John Remington Mills (1798 – 22 November 1879) was an English Liberal Party politician. He was a member of parliament (MP) for Wycombe from 1862 to 1868.

Born in London in 1798, Mills was the second son of Samuel and Mary Mills. He was the cousin of Joshua Wilson, and nephew of Thomas Wilson (1764-1843).

Mills made a vast fortune from the manufacture of silk and was amongst the wealthiest men in the country, retiring from business in 1840, at the age of 42 years old. He was otherwise described as belonging to an already-wealthy Nonconformist family engaged in the silk trade.

J.R.Mills was both radical in his political views and nonconformist in religion. He advocated the ballot, an extension of the franchise and the abolition of church rates. In foreign affairs, Mills ‘regarded the principle of non-intervention in the concerns of other States as the only true and sound one upon which this country should act.’

He was one of the largest subscribers to all the benevolent institutions of the Congregational body.
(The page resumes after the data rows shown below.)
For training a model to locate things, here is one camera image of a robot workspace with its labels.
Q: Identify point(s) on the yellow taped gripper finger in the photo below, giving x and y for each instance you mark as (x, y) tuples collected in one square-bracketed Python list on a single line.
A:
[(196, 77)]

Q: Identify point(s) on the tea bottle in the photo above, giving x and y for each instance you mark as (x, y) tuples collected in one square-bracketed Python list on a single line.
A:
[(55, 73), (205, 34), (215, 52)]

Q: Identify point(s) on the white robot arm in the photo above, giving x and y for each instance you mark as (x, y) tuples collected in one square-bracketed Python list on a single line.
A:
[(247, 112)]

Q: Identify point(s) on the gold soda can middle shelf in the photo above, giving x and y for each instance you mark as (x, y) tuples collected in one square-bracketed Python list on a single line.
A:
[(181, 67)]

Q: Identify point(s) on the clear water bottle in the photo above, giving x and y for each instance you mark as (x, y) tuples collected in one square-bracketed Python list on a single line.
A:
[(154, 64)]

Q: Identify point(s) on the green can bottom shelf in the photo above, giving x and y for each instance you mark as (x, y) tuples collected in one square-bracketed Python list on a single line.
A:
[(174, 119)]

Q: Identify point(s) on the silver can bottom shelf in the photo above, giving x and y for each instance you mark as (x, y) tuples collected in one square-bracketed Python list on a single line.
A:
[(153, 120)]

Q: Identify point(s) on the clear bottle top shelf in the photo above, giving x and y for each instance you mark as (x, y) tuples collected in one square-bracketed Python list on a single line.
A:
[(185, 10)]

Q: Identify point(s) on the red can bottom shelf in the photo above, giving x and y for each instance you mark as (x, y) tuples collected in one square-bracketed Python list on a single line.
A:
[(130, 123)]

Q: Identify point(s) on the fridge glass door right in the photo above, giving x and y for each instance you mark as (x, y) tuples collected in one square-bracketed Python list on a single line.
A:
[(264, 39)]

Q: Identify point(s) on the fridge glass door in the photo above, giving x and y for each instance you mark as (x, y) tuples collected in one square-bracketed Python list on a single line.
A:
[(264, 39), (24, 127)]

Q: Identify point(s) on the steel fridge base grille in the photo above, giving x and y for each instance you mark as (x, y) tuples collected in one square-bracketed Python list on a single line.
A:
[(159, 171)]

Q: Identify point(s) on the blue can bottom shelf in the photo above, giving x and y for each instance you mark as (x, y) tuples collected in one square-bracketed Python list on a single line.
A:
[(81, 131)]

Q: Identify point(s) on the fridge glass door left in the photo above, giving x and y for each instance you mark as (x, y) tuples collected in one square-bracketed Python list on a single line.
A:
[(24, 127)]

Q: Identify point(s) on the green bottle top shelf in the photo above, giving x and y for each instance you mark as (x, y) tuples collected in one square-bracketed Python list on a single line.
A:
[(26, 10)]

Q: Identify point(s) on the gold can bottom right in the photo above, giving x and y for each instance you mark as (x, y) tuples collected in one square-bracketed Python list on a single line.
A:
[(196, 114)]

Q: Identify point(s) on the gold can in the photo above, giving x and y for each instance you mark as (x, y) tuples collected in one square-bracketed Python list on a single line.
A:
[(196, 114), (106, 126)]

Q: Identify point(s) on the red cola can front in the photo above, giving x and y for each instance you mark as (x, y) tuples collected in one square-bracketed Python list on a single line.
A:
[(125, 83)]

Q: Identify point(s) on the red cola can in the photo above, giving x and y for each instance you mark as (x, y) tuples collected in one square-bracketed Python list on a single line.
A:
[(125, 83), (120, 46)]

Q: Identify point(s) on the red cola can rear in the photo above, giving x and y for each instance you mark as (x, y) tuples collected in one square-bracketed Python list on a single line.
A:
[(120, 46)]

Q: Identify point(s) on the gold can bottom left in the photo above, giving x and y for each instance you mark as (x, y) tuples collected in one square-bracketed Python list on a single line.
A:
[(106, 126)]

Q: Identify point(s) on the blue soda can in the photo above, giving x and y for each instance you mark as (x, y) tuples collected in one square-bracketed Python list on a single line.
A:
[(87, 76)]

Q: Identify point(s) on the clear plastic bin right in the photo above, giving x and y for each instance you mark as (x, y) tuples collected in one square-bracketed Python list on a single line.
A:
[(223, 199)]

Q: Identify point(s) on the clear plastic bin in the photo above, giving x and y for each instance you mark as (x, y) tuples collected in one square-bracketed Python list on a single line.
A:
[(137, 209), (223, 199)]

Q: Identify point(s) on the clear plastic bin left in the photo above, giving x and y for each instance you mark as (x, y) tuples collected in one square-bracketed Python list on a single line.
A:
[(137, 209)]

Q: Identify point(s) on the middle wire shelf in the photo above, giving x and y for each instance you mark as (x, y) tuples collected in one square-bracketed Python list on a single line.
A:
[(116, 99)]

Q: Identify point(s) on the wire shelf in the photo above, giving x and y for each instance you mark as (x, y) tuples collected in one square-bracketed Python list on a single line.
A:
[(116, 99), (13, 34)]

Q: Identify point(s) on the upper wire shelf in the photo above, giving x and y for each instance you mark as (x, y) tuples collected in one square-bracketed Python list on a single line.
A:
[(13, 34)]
He laid the foundation stone of the Congregational Memorial Hall and Library in Farringdon Street, London, in May 1872; and he donated much of the money for the erection of this building.

J.R.Mills died at his home in Tunbridge Wells, Kent, on 22 November 1879.

His relative, Elizabeth Mills, composed the popular Sunday-school hymn 'We speak of the realms of the blest' shortly before her death in 1829.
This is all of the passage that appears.